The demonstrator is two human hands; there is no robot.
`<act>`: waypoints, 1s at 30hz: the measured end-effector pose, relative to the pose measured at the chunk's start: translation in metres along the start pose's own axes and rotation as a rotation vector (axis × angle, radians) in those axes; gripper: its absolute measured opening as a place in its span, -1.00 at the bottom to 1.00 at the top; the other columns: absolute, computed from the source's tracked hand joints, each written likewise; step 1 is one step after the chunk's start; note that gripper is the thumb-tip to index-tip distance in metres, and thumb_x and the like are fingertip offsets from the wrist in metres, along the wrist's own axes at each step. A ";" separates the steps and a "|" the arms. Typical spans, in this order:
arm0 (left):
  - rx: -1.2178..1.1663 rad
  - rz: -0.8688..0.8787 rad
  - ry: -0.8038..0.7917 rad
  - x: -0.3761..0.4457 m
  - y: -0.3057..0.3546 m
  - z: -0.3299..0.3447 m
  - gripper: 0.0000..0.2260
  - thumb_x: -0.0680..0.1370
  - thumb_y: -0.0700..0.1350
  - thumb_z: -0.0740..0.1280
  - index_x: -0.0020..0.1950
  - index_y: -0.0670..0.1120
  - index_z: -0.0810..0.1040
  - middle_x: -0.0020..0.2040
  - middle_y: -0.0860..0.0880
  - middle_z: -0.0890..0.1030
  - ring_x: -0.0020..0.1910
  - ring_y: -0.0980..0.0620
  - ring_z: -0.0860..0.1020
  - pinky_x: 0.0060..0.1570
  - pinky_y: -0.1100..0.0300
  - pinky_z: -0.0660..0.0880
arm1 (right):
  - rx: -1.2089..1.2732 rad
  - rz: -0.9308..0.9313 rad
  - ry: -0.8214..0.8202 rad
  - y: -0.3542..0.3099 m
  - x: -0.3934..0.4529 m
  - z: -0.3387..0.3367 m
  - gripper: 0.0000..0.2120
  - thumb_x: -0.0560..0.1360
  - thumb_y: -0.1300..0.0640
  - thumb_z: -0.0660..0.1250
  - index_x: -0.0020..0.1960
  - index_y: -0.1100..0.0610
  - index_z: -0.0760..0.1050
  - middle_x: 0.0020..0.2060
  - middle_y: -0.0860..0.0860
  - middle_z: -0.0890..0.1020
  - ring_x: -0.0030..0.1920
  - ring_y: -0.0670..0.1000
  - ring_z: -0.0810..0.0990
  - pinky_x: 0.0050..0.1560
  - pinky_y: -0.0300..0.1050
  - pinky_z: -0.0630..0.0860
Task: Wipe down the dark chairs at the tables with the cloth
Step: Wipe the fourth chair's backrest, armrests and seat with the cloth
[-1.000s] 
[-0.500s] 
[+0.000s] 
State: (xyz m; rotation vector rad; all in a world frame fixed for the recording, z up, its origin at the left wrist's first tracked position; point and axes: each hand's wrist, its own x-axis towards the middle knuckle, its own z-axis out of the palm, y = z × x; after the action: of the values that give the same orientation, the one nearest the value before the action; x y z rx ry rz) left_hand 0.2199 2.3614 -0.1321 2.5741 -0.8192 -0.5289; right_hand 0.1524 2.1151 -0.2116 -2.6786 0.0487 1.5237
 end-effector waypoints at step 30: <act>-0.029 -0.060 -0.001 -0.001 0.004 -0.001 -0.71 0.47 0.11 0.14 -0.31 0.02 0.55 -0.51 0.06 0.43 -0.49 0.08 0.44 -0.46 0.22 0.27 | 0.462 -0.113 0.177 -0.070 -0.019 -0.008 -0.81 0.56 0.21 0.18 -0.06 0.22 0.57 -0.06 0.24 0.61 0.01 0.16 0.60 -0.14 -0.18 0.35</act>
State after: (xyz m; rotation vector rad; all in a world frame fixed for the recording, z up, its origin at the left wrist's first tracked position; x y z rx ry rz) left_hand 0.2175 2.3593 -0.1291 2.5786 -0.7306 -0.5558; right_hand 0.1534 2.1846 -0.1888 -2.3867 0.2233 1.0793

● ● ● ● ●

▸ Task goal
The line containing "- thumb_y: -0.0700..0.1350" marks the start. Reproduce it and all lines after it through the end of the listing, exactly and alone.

▸ Exercise result
  - thumb_y: -0.0700..0.1350
  - thumb_z: -0.0740..0.1280
  - index_x: -0.0020..0.1950
  - index_y: -0.0670..0.1120
  - index_z: -0.0810..0.1040
  - middle_x: -0.0020..0.2040
  - middle_y: -0.0860..0.0880
  - middle_z: -0.0890..0.1030
  - ring_x: -0.0020..0.1910
  - ring_y: -0.0980..0.0620
  - ring_z: -0.0860..0.1020
  - pinky_x: 0.0060..0.1570
  - pinky_y: -0.1100..0.0300
  - pinky_z: -0.0660..0.0880
arm1 (right):
  - rx: -1.2089..1.2732 rad
  - rz: -0.9308..0.9313 rad
  - ry: -0.8214..0.8202 rad
  - y: -0.3542..0.3099 m
  - x: -0.3934..0.4529 m
  - z: -0.3387..0.3367 m
  - gripper: 0.0000..0.2120
  - thumb_x: -0.0560..0.1360
  - thumb_y: -0.1300..0.0640
  - thumb_z: -0.0660..0.1250
  - index_x: -0.0020..0.1960
  - index_y: -0.1100..0.0610
  - index_z: -0.0760..0.1050
  - middle_x: 0.0020..0.2060
  - middle_y: -0.0860..0.0860
  - middle_z: -0.0890..0.1020
  - ring_x: -0.0030..0.1920
  - ring_y: -0.0670..0.1000
  - ring_z: -0.0810..0.0990
  - pinky_x: 0.0050..0.1560
  - pinky_y: -0.0300..0.1050
  - pinky_z: -0.0630..0.0860
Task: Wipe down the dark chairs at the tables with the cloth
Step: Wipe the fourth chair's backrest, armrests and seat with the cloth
[-1.000s] 
[-0.500s] 
[+0.000s] 
State: (xyz m; rotation vector rad; all in a world frame fixed for the recording, z up, its origin at the left wrist's first tracked position; point and axes: each hand's wrist, its own x-axis towards the middle knuckle, its own z-axis out of the palm, y = z × x; after the action: of the values that give the same orientation, the one nearest the value before the action; x y z rx ry rz) left_hand 0.2199 2.3614 -0.1321 2.5741 -0.8192 -0.5289; right_hand 0.1524 2.1151 -0.2116 -2.6786 0.0487 1.5237
 end-effector waypoints at step 30: <act>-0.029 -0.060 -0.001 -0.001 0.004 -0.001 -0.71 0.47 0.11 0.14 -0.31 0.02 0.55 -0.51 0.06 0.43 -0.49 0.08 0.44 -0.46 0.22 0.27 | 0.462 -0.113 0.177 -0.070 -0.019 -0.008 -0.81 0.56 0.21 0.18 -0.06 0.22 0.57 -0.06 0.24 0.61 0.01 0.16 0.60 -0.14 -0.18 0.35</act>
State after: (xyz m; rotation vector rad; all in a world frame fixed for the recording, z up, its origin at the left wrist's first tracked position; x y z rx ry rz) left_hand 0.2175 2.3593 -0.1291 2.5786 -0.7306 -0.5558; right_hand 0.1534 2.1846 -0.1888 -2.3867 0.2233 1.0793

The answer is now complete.